Exercise goal:
Below is a set of records; print all of them exactly as written.

Provided information:
------------

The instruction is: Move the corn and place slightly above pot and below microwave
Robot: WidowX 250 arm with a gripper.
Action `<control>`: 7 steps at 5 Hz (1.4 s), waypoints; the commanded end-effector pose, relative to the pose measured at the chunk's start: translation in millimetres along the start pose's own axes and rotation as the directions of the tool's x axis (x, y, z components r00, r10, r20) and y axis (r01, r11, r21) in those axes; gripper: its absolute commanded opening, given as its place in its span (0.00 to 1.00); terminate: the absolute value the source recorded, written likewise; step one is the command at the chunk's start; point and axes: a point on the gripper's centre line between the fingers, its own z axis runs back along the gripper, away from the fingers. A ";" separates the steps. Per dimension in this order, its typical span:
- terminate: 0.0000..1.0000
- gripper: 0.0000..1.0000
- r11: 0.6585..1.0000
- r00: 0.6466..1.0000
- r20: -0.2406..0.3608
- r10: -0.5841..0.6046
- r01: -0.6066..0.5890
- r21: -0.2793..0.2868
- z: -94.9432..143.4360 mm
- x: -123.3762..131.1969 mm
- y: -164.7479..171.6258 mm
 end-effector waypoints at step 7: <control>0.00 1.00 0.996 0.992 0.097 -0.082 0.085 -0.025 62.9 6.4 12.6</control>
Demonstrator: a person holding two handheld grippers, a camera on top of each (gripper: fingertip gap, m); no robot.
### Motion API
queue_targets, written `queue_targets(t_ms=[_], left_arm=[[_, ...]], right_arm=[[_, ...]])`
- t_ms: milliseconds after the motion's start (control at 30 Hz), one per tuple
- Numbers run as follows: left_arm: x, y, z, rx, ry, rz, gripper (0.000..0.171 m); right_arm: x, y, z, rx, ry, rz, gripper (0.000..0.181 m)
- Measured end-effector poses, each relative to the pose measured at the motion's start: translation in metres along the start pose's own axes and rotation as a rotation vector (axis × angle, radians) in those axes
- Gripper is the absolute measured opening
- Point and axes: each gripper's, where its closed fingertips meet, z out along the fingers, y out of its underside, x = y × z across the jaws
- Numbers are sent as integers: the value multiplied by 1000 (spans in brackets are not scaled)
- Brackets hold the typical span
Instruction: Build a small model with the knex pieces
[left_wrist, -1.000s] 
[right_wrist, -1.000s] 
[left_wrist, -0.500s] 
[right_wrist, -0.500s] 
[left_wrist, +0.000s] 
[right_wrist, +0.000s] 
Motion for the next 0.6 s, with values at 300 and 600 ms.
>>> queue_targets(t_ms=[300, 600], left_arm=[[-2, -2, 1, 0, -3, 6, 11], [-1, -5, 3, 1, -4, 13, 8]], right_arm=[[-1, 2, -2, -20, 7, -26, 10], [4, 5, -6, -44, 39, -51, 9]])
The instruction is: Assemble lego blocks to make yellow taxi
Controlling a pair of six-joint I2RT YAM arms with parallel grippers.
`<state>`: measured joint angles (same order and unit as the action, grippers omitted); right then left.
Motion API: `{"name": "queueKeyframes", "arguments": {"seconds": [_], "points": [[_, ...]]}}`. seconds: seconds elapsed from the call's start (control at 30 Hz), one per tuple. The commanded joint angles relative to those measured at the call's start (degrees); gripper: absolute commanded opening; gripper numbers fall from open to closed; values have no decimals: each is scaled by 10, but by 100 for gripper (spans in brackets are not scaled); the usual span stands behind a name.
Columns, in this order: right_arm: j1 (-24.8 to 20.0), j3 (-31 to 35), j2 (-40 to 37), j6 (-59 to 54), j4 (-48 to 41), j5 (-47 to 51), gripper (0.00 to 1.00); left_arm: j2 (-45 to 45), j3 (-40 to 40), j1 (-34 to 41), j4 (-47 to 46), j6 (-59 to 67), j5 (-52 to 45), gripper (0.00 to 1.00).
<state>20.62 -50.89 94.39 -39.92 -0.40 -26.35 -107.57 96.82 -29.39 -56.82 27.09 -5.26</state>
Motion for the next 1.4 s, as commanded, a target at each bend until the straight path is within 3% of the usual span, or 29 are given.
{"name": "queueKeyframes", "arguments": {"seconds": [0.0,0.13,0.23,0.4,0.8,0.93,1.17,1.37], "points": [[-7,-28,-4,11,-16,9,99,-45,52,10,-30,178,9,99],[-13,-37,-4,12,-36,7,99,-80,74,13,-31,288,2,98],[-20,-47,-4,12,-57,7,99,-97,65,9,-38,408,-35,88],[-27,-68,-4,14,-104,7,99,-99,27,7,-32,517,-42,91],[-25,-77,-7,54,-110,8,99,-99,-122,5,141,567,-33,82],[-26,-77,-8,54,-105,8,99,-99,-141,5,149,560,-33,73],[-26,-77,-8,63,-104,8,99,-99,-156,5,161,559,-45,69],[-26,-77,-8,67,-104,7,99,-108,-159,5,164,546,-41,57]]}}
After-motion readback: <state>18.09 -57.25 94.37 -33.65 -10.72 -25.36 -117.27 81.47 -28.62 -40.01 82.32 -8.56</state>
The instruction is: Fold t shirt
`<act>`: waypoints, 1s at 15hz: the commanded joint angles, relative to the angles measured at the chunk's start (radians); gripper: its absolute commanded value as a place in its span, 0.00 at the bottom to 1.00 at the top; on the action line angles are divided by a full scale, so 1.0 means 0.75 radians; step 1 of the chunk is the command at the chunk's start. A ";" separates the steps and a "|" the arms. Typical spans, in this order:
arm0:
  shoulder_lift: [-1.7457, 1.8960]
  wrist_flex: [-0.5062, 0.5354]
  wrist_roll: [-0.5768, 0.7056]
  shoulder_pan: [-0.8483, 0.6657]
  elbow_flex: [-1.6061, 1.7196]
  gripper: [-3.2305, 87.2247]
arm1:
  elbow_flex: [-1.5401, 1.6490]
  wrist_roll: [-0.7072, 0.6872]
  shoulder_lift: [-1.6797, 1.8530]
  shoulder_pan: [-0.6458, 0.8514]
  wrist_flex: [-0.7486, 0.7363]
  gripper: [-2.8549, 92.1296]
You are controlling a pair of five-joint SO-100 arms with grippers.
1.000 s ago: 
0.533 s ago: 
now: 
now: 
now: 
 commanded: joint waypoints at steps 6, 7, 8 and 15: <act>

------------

Answer to the exercise:
The instruction is: Move the corn and place slightly above pot and below microwave
Robot: WidowX 250 arm with a gripper.
Action `<control>`: 7 steps at 5 Hz (1.4 s), waypoints; the commanded end-effector pose, relative to the pose measured at the chunk's start: translation in millimetres along the start pose's own axes and rotation as the directions of the tool's x axis (x, y, z components r00, r10, r20) and y axis (r01, r11, r21) in those axes; gripper: its absolute commanded opening, given as its place in its span (0.00 to 1.00); terminate: the absolute value the source recorded, written likewise; step one is the command at the chunk's start; point and axes: a point on the gripper's centre line between the fingers, its own z axis runs back along the gripper, away from the fingers. A ";" separates the steps. Per dimension in this order, its typical span:
- terminate: 0.0000..1.0000
- gripper: 0.0000..1.0000
- r11: 0.6585..1.0000
- r00: 0.6466..1.0000
- r20: -0.2406..0.3608
- r10: -0.5841..0.6046
- r01: -0.6066..0.5890
- r21: -0.2793..0.2868
- z: -94.9432..143.4360 mm
- x: -123.3762..131.1969 mm
- y: -164.7479..171.6258 mm
 end-effector waypoints at step 7: <control>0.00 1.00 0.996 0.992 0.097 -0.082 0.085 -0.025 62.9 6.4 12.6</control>
Demonstrator: a person holding two handheld grippers, a camera on top of each (gripper: fingertip gap, m); no robot.
### Motion API
queue_targets, written `queue_targets(t_ms=[_], left_arm=[[_, ...]], right_arm=[[_, ...]])`
- t_ms: milliseconds after the motion's start (control at 30 Hz), one per tuple
- Numbers run as follows: left_arm: x, y, z, rx, ry, rz, gripper (0.000..0.171 m); right_arm: x, y, z, rx, ry, rz, gripper (0.000..0.181 m)
- Measured end-effector poses, each relative to the pose measured at the motion's start: translation in metres along the start pose's own axes and rotation as a rotation vector (axis × angle, radians) in those axes
- Gripper is the absolute measured opening
- Point and axes: each gripper's, where its closed fingertips meet, z out along the fingers, y out of its underside, x = y × z across the jaws
- Numbers are sent as integers: the value multiplied by 1000 (spans in brackets are not scaled)
- Brackets hold the typical span
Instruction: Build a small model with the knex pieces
[left_wrist, -1.000s] 
[right_wrist, -1.000s] 
[left_wrist, -0.500s] 
[right_wrist, -0.500s] 
[left_wrist, +0.000s] 
[right_wrist, +0.000s] 
Motion for the next 0.6 s, with values at 300 and 600 ms.
>>> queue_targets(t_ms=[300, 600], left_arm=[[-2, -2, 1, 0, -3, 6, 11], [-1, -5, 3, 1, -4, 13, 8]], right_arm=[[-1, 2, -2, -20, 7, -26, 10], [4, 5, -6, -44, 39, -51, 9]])
The instruction is: Assemble lego blocks to make yellow taxi
Controlling a pair of six-joint I2RT YAM arms with parallel grippers.
`<state>`: measured joint angles (same order and unit as the action, grippers omitted); right then left.
Motion API: `{"name": "queueKeyframes", "arguments": {"seconds": [_], "points": [[_, ...]]}}`. seconds: seconds elapsed from the call's start (control at 30 Hz), one per tuple. The commanded joint angles relative to those measured at the call's start (degrees); gripper: absolute commanded opening; gripper numbers fall from open to closed; values have no decimals: each is scaled by 10, but by 100 for gripper (spans in brackets are not scaled); the usual span stands behind a name.
Columns, in this order: right_arm: j1 (-24.8 to 20.0), j3 (-31 to 35), j2 (-40 to 37), j6 (-59 to 54), j4 (-48 to 41), j5 (-47 to 51), gripper (0.00 to 1.00); left_arm: j2 (-45 to 45), j3 (-40 to 40), j1 (-34 to 41), j4 (-47 to 46), j6 (-59 to 67), j5 (-52 to 45), gripper (0.00 to 1.00).
<state>20.62 -50.89 94.39 -39.92 -0.40 -26.35 -107.57 96.82 -29.39 -56.82 27.09 -5.26</state>
Motion for the next 1.4 s, as commanded, a target at each bend until the straight path is within 3% of the usual span, or 29 are given.
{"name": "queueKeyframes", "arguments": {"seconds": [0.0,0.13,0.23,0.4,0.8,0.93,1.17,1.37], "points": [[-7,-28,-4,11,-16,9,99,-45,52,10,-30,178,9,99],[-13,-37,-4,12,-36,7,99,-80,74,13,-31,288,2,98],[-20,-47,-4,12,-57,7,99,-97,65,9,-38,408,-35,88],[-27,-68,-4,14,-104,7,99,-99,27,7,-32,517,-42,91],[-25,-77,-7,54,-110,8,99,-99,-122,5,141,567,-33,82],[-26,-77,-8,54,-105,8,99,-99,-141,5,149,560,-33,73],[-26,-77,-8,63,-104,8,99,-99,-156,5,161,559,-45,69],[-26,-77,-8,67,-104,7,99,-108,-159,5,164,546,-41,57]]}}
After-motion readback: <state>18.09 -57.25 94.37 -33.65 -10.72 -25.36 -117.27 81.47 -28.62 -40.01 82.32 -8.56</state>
The instruction is: Fold t shirt
`<act>`: waypoints, 1s at 15hz: the commanded joint angles, relative to the angles measured at the chunk's start (radians); gripper: its absolute commanded value as a place in its span, 0.00 at the bottom to 1.00 at the top; on the action line angles are divided by a full scale, so 1.0 means 0.75 radians; step 1 of the chunk is the command at the chunk's start. A ";" separates the steps and a "|" the arms. Typical spans, in this order:
arm0:
  shoulder_lift: [-1.7457, 1.8960]
  wrist_flex: [-0.5062, 0.5354]
  wrist_roll: [-0.5768, 0.7056]
  shoulder_pan: [-0.8483, 0.6657]
  elbow_flex: [-1.6061, 1.7196]
  gripper: [-3.2305, 87.2247]
arm1:
  elbow_flex: [-1.5401, 1.6490]
  wrist_roll: [-0.7072, 0.6872]
  shoulder_lift: [-1.6797, 1.8530]
  shoulder_pan: [-0.6458, 0.8514]
  wrist_flex: [-0.7486, 0.7363]
  gripper: [-2.8549, 92.1296]
You are controlling a pair of five-joint SO-100 arms with grippers.
1.000 s ago: 
0.533 s ago: 
now: 
now: 
now: 
 commanded: joint waypoints at steps 6, 7, 8 and 15: <act>

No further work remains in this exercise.